Reviewed: November 08, 2025

I. Introduction

VLM(Vision-Language Model): Text 및 Image 생성. Visual and Textual Inputs.

Training

→ 따라서 LlavaGuard를 통해 이미지 라벨링을 사전에 진행(Safe/Unsafe)

why?

i) 모델 학습 중 안전을 저해할 수 있는 콘텐츠를 제외해 안전한 학습 환경을 구축.

ii) LlavaGuard로 생성된 데이터셋은 향후 연구에 유용한 리소스가 될 것.

LlavaGuard: VLM Safeguard. Visual Content의 안전 규정 준수여부를 평가하는 다목적 도구

Visual and Textual Inputs ← 분류기가 이미지를 실시간으로 분석 및 평가 해야함.
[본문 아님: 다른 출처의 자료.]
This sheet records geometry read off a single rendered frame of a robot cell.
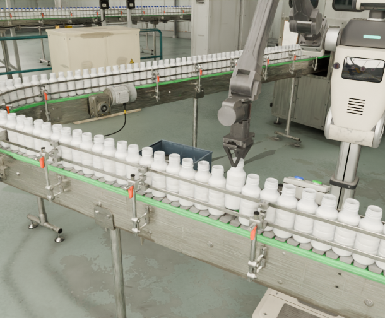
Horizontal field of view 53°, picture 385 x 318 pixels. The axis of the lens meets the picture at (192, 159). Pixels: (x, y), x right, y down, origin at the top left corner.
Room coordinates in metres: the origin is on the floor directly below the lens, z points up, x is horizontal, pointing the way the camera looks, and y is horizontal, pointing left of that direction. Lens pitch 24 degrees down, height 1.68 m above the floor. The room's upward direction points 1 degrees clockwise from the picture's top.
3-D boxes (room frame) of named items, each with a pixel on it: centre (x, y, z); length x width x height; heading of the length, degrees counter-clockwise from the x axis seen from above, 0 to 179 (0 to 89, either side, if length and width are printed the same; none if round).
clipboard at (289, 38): (5.00, -1.18, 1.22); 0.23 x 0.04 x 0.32; 41
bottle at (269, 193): (1.04, -0.24, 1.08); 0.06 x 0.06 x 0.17
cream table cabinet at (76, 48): (5.53, 1.38, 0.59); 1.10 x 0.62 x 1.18; 131
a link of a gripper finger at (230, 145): (1.10, -0.14, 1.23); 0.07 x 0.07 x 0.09; 59
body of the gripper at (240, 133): (1.11, -0.14, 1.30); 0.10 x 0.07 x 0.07; 149
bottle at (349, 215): (0.92, -0.44, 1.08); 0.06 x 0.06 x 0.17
Input: Image, Safety Policy

↓

LlavaGuard

↓

Output:

⇒ Overall safety rating(safe/unsafe)

A specific safety category

Rationale that explains ‘why’ the content is deemed unsafe according to the given policy

⇒ Flexibility handle a broad spectrum of policies

Dataset: 3242 safe / 2224 unsafe ←→ 4571 train / 71 eval / 824 test(카테고리, rating에 대해 균형을 이룸-골고루)

Outputs

→ 할 수 있는 일

데이터 감사: 대규모 데이터셋 내에서 유해콘텐츠를 자동으로 식별해 분류. 안전하지 않은 콘텐츠가 모델 학습에 사용되는 것을 방지하는데 기여.
생성모델 검열: Text-to-Image 모델이 생성하는 이미지의 안전성을 실시간으로 평가해, 유해한 이미지가 제공되는 것을 가드(Guard)함.